Als einem körperlosen Wesen ist Kant der Zustand der sexuellen Erregung fremd. Mir jedoch nicht. Da ich in Kant nur den kühlen Analytiker sehe, erlaube ich mir ihm gegenüber prinzipiell auch nicht die geringste Peinlichkeit, wenngleich körperliche Phänomene von Natur aus nicht peinlich sind.

Gerade deshalb wünschte ich mir, er würde Kommentare, gleich welcher Art und bezüglich gleich welchen Phänomens, unterlassen.

„Kann ich dir helfen?“, fragte er einmal betont beiläufig.

Was sollte ich darauf anderes sagen als „Nein“?

„Du denkst doch nicht schon wieder an die Zeugung von Nachkommen?“

„Nein.“

„Obwohl es meiner Meinung nach durchaus Zeit dazu wäre.“

„Mir ist deine Haltung zu Kindern bekannt.“

„Warum hast du keine?“

„Eine sexuelle Erregung alleine macht noch keine Kinder“, dozierte ich.

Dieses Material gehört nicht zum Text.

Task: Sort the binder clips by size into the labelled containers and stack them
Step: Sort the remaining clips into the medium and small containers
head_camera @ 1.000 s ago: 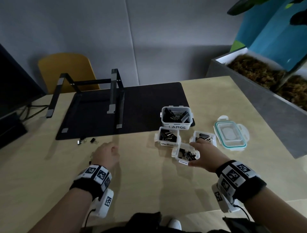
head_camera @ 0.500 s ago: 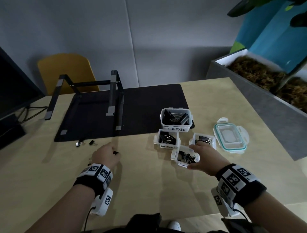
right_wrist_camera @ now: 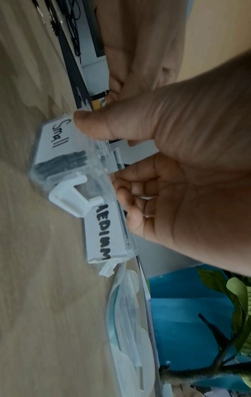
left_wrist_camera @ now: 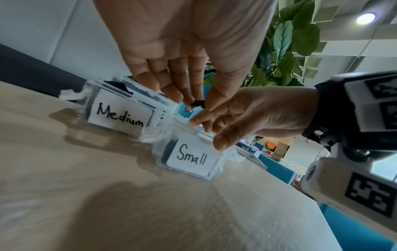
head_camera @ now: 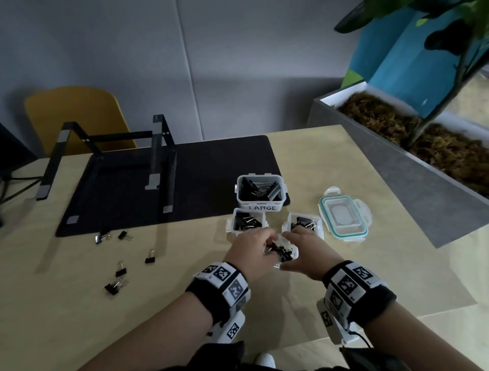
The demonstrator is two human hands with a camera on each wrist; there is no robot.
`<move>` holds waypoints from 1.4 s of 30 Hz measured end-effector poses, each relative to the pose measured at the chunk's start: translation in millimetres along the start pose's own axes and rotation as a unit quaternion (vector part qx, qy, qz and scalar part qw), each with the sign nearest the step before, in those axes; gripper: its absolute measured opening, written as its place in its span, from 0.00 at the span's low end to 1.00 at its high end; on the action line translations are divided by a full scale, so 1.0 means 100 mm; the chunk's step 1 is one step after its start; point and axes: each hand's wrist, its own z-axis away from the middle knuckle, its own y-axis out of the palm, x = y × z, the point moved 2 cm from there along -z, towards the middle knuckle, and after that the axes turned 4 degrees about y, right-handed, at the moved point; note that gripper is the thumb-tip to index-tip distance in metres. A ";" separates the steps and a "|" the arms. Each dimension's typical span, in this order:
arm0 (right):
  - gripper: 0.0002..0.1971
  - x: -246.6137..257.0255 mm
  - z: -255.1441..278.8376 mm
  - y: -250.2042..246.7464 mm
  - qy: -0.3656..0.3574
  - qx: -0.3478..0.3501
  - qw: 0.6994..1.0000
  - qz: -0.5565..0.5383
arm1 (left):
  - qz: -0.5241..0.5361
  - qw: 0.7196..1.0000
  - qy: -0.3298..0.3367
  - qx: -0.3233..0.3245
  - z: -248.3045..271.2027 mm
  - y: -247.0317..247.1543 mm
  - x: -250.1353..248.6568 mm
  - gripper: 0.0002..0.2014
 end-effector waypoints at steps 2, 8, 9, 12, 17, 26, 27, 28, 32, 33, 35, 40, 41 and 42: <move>0.37 0.00 0.00 0.00 -0.001 0.001 1.000 0.002 | 0.002 1.000 -0.004 -0.004 -0.02 0.01 0.02 0.14; 0.38 -0.04 -0.02 0.02 -0.005 0.001 1.000 0.008 | -0.013 0.994 -0.095 -0.053 0.19 -0.22 0.48 0.12; 0.39 -0.04 -0.02 0.02 -0.007 0.000 1.000 0.011 | -0.020 0.990 -0.126 -0.061 0.25 -0.29 0.61 0.13; 0.39 -0.06 -0.04 0.03 -0.015 -0.005 1.000 0.019 | -0.051 0.972 -0.213 -0.083 0.47 -0.52 1.00 0.15; 0.39 -0.08 -0.05 0.05 -0.021 -0.007 0.999 0.028 | -0.156 0.917 -0.360 -0.073 0.73 -0.86 1.48 0.22; 0.40 -0.08 -0.06 0.06 -0.017 -0.010 1.000 0.019 | -0.155 0.905 -0.390 -0.071 0.73 -0.89 1.56 0.08; 0.40 -0.08 -0.06 0.06 -0.016 -0.009 1.000 0.019 | -0.140 0.911 -0.382 -0.072 0.70 -0.88 1.50 0.08; 0.40 -0.08 -0.06 0.06 -0.016 -0.009 1.000 0.019 | -0.121 0.918 -0.371 -0.074 0.67 -0.85 1.42 0.06; 0.40 -0.09 -0.05 0.07 -0.012 -0.008 1.000 0.013 | -0.035 0.956 -0.284 -0.063 0.51 -0.58 1.02 0.05; 0.40 -0.09 -0.05 0.07 -0.010 -0.008 1.000 0.009 | -0.019 0.965 -0.256 -0.057 0.47 -0.49 0.89 0.06; 0.40 -0.09 -0.04 0.07 -0.009 -0.008 1.000 0.004 | 0.006 0.981 -0.191 -0.045 0.38 -0.31 0.63 0.07; 0.40 -0.08 -0.04 0.08 -0.005 -0.009 1.000 0.008 | 0.031 0.998 -0.054 -0.028 0.11 -0.02 0.12 0.08; 0.40 -0.08 -0.04 0.08 -0.004 -0.009 1.000 0.010 | 0.036 0.998 -0.039 -0.030 0.07 0.00 0.07 0.09; 0.39 -0.07 -0.03 0.08 -0.005 -0.009 1.000 0.011 | 0.037 0.999 -0.027 -0.030 0.04 0.02 0.04 0.09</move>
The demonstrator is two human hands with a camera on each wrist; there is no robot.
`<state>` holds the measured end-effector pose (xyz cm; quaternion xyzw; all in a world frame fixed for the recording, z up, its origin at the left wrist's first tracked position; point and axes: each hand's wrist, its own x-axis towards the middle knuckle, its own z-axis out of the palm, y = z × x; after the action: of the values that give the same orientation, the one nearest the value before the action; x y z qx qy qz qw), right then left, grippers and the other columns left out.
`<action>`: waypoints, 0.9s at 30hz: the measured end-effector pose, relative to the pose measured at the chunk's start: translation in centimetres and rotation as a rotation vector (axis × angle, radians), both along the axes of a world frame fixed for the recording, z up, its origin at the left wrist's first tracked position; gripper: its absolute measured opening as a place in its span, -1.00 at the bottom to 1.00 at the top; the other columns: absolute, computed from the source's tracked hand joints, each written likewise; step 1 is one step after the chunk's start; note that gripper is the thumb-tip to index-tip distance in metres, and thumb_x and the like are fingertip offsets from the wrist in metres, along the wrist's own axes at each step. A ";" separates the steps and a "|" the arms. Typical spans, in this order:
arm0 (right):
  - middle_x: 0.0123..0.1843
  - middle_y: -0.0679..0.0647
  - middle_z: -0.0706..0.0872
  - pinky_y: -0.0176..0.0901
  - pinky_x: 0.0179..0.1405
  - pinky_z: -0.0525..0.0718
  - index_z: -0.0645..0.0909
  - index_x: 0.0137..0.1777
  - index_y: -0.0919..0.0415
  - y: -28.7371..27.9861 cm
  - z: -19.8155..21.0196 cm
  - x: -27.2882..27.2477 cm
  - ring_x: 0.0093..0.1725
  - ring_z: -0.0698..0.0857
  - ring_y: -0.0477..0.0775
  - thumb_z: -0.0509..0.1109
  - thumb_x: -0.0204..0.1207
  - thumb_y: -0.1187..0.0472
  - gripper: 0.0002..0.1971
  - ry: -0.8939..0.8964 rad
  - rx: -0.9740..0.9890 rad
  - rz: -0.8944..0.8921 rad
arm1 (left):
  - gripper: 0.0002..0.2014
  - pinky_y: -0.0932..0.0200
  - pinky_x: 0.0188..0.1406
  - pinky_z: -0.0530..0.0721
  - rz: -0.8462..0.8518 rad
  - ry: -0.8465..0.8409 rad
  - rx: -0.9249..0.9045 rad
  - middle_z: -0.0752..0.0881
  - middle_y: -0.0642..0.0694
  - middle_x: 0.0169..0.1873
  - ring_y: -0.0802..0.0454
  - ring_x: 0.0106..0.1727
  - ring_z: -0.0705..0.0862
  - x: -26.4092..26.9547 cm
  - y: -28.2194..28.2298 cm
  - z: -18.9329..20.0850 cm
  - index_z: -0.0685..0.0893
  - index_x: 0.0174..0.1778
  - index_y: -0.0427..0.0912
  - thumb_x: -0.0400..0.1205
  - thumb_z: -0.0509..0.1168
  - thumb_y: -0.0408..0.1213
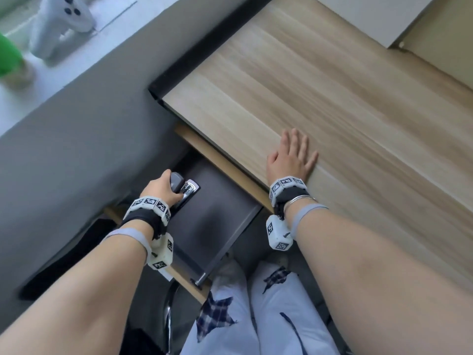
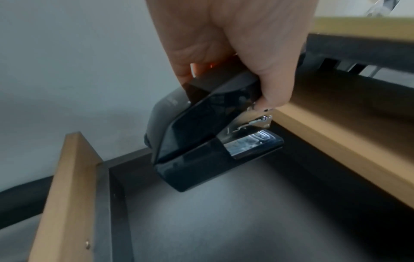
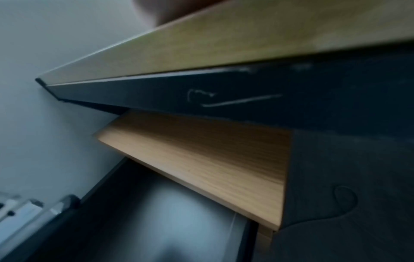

„Im übrigen ist“, hörte ich mich nach einer kleinen Weile sagen, „gegen die Freuden des Sexus im Prinzip nichts einzuwenden.“

„Dann steht doch“, schlussfolgerte Kant, „Kindern nichts im Wege. Gleichfalls im Prinzip.“

„Würdest du dich bitte aus meinen Prinzipien heraushalten.“

„Oh Entschuldigung! Mich gehen deine Prinzipien selbstverständlich nichts an.“

„Ist alleine meine Sache, wie ich mit meinen Prinzipien umgehe.“

„Allein deine Sache, klar. Aber sind nicht Situationen denkbar, in denen ein Mann seine Prinzipien Prinzipien sein lassen und ihnen Auslauf gewähren muss?“

„Wie darf ich das verstehen?“

„Es ist nicht so, dass ich dich zu einem tendenziell ausschweifenden Lebenswandel verleiten möchte.“

„Nein?“

„Es geht mir um die Natur.“

„Was du nicht sagst.“

„Um die deine, um genau zu sein.“

„Etwas in der Art habe ich fast vermutet.“

„Um deine Natur als Mann.“

Ich missbillige diese Methode des Einkreisens meiner Gedanken, derer sich Kant bediente und die ich aus tiefster Verachtung als inquisitorisch bezeichnen möchte. So trocken wie nur möglich sagte ich deshalb:

„Sex ist eine wunderbare und zugleich viel zu komplizierte Angelegenheit, von der ein Kopfwesen wie du nichts versteht.“

„So kompliziert ist dieser Sex auch wieder nicht. Für einige wenige, wenngleich intensive Momente verschwimmen die Grenzen von Mann und Frau, und für den kleinen Augenblick einer Ewigkeit treten beide in Tuchfühlung mit der Transzendenz Gottes, die, sofern sie will, diese Intimität mit neuem Leben belohnt.“

Kant machte mich, zugegeben, wieder einmal sprachlos.

„Meinst du, dass nur ihr Menschen etwas vom Sex verstündet?“, fragte Kant. „Ihr wart es doch, die den Sex entkleidet und seiner Menschlichkeit beraubt und damit entehrt habt.“

Ich liebe Meinungen wie diese, doch wenn sie von Kant geäußert werden, wurmen sie mich, zumal er ja irgendwie recht hat. Aber um ihm das offen einzugestehen, fühlte ich mich mit meinesgleichen doch viel zu solidarisch. Deshalb ließ ich mich, ohne noch etwas zu erwidern, in beredtes Schweigen fallen. Jedenfalls hoffte ich, Kant nähme dieses mein Schweigen als ein beredtes wahr, in das ich mich selbstverständlich jede Menge Bedeutung zu legen bemühte, an der er meinetwegen ersticken mochte – er, mein ganz persönlicher Rotzlöffel.